A Assembleia da República de Moçambique aprovou, nesta terça-feira (14), uma proposta de lei que autoriza o Governo a legislar sobre o regime jurídico do exercício da actividade comercial e da prestação de serviços mercantis, num passo considerado estratégico para a organização do sector.
O documento foi viabilizado por larga maioria, com 203 votos favoráveis, 25 contra e nenhuma abstenção, num universo de 228 deputados presentes.
Com esta autorização legislativa, o Conselho de Ministros de Moçambique passa a dispor de competências para estruturar um novo quadro normativo orientado para a disciplina da actividade comercial. A iniciativa visa melhorar o ambiente de negócios, promover uma concorrência mais equilibrada e reforçar a protecção dos consumidores, ao mesmo tempo que simplifica procedimentos administrativos.
Entre as principais medidas previstas, destaca-se a possibilidade de classificar a rede comercial de acordo com a sua dimensão, definir claramente as actividades exercidas pelos comerciantes, estabelecer modalidades de operação comercial e fixar critérios de acesso, licenciamento e registo tanto para o comércio interno como externo.
Na fundamentação da proposta, o Governo reconhece a existência de lacunas no actual ordenamento jurídico, sublinhando que as normas em vigor não definem de forma clara os moldes e os espaços onde a actividade comercial deve ocorrer. Este vazio legal tem dificultado a organização do sector e a criação de um ambiente mais previsível para os agentes económicos.

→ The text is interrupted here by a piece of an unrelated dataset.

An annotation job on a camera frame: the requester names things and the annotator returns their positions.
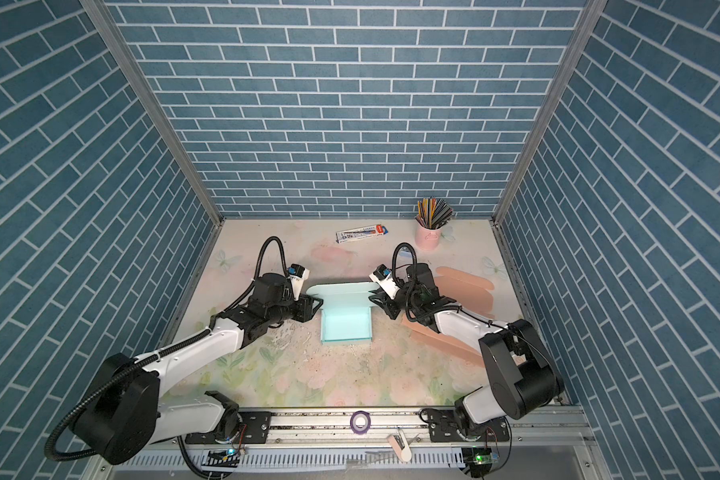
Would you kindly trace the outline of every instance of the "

O Executivo aponta ainda a necessidade de responder à realidade de um mercado caracterizado pela coexistência entre o comércio informal de pequena escala e grandes grupos empresariais, o que exige regras mais claras e inclusivas para todos os intervenientes.
Outro desafio identificado prende-se com a distribuição desigual de estabelecimentos comerciais entre zonas urbanas, suburbanas e rurais, situação que o novo regime pretende corrigir, tendo em conta as transformações económicas e o impacto das inovações tecnológicas no sector.
A proposta foi previamente analisada pela Comissão dos Assuntos Constitucionais, Direitos Humanos e de Legalidade, que considerou o documento pertinente, oportuno e em conformidade com os princípios constitucionais e legais vigentes.